● Work order
Your reply should be a single number, the count of lines in the records that contain "plate".

____

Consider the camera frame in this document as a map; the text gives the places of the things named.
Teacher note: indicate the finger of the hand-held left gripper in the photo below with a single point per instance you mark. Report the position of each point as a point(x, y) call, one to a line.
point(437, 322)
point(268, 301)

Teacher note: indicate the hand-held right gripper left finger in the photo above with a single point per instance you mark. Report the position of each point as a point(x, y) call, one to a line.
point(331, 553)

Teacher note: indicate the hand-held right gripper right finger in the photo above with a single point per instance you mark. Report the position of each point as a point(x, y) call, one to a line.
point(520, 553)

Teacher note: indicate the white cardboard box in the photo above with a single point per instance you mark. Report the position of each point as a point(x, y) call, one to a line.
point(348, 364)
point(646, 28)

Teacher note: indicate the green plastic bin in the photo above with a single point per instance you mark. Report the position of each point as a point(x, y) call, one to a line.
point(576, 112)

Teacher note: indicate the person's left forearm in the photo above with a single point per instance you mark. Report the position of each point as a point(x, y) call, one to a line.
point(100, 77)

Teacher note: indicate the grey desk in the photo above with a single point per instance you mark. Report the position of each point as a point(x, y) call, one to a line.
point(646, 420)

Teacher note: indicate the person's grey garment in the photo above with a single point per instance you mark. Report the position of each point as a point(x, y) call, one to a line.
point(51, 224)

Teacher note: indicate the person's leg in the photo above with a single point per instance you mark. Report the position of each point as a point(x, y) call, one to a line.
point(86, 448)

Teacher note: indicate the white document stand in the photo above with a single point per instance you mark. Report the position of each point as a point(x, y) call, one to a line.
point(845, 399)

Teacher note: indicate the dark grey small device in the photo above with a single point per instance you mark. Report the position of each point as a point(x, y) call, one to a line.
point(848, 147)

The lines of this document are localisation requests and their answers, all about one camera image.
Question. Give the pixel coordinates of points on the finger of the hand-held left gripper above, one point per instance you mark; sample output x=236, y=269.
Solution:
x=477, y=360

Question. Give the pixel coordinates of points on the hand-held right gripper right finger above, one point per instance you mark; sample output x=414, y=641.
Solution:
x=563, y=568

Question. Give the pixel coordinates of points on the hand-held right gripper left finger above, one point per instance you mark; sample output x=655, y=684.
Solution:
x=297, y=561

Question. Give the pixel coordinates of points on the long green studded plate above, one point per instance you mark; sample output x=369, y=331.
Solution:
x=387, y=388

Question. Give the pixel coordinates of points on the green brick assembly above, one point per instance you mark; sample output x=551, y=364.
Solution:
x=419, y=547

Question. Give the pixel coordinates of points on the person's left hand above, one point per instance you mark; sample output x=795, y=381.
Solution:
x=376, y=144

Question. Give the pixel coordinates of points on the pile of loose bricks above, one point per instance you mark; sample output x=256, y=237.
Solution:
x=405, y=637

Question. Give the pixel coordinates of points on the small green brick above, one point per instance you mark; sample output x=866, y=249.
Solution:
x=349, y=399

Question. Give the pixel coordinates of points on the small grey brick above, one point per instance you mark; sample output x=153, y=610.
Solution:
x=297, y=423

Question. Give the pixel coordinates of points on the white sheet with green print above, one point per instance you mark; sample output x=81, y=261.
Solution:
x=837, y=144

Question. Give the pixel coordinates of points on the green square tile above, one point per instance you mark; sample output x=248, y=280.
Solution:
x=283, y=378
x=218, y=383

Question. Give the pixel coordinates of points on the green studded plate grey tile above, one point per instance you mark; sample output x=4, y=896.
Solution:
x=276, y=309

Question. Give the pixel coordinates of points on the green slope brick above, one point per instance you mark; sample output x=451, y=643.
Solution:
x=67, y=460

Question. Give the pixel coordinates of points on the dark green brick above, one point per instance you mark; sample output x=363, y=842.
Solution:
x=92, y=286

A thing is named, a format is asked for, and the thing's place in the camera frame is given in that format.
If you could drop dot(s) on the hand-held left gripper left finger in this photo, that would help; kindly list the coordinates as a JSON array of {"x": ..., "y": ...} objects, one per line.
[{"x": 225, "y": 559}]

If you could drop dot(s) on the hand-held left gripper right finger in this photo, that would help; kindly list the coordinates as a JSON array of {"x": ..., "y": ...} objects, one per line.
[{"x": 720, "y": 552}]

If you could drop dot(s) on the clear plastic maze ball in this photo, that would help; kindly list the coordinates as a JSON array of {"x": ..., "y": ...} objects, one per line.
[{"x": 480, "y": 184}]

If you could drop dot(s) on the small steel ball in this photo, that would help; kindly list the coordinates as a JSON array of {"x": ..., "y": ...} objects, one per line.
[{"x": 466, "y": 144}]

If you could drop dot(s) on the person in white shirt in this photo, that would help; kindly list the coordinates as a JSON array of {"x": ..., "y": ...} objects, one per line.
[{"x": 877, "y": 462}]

____

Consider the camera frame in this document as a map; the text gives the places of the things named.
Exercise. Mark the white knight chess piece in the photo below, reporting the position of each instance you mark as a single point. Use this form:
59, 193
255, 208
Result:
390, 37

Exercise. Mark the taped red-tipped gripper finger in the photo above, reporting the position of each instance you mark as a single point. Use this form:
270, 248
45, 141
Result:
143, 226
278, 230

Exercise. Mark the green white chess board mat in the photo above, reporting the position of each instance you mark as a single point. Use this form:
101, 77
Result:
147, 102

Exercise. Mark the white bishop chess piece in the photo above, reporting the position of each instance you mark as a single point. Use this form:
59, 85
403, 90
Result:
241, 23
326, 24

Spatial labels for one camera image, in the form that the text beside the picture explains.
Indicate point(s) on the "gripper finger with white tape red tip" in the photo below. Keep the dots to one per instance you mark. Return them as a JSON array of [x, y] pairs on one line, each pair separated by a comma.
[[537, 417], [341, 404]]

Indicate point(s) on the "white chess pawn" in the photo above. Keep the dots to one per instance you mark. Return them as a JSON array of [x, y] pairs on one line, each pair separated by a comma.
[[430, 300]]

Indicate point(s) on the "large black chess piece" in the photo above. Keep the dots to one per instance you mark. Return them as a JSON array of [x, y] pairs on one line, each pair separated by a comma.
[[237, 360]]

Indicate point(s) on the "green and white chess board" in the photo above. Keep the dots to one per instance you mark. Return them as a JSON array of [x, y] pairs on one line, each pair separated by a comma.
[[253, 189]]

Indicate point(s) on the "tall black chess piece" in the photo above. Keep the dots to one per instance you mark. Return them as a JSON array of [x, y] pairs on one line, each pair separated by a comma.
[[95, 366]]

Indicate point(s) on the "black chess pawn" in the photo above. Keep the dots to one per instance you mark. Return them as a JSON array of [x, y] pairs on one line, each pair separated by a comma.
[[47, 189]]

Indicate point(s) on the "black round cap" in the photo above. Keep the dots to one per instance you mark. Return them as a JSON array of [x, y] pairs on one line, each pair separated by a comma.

____

● Task result
2